I have been seeing more and more smart critiques of tiny house living, the privileged “minimalist” movement, and the trendiness of secular asceticism. As I wait on prints of my forthcoming chapter on tiny houses, I am so encouraged by these critiques – they are great examples of what I had roughly in mind when writing my chapter (here). After wrestling with many of the same criticisms, I am currently of the opinion that the tiny house movement does hold radical political potential. First, the difficulty of going tiny in our current culture clarifies the failures in, and sinister natures of, structural and systemic ideologies which prefer to be assumed unquestionably ubiquitous; and – more materially – when living in a tiny space, one must confront waste (bodily and consumer) in ways virtually impossible to ignore. These critiques are a sign, I think, that the movement and public perception of it is becoming more nuanced – itself a symptom of more engaged politics. Tough questions come from thinking harder and, in turn, make people think harder. Incisive critique creates tension for, and demands responsibility from, the ethos behind the movements. Dialogue and debate is good for the noggin (and the spirit)! In that spirit, keep on thinking, disagreeing and demanding more from our imaginations!

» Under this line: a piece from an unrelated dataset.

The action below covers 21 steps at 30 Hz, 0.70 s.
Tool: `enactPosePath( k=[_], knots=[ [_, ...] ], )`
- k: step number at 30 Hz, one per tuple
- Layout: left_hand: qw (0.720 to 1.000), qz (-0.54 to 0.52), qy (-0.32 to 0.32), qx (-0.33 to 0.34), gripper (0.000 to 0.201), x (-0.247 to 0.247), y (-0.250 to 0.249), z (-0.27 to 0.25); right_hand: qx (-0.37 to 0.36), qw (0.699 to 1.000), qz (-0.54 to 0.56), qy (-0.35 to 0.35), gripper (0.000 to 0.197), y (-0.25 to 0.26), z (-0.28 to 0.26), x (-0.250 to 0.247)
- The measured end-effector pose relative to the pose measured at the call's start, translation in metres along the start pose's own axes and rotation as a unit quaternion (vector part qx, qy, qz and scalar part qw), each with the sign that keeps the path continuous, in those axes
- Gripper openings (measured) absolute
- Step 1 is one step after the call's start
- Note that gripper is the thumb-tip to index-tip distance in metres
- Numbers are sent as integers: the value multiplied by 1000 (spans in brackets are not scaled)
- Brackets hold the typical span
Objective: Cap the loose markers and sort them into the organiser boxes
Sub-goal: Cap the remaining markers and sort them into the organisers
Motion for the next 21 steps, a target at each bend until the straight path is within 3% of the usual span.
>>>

4 thoughts on “knocking on noggins.”
love this little kitchen. What kind of stove top do you have, and do you like it?
I think what your doing is great and inspiring. Do you have any information on places in Oregon to put a tiny home. My son and I live in the Bay Area (Alameda CA) and we want to escape. We want to live in harmony with nature and find or start a community for tiny homes. The area would be able to provide for the community by having gardens, chickens, goats,,cows,and stuff.
Thanks for your encouragement! I think your best bet is to scour craigslist, and get in touch with Dee Williams at P.A.D. – they have their ear to the Portland scene. As far as Lane County, where I currently live, camping is allowed indefinitely on “family” property, so I imagine there are a lot of options. However, you might be most interested in Dharmalaya – email Ravi at email@example.com, or Eugene Community Supported Shelter and Matrea Ecovillage. Hope that helps! Best of luck in your hopeful transition.
Beautifully stated, you’ve articulated yet one more thing that attracts me about the TH movement that I hadn’t managed to put into words: “the difficulty of going tiny in our current culture clarifies many of structural and systemic ideologies that prefer to be assumed ubiquitous.”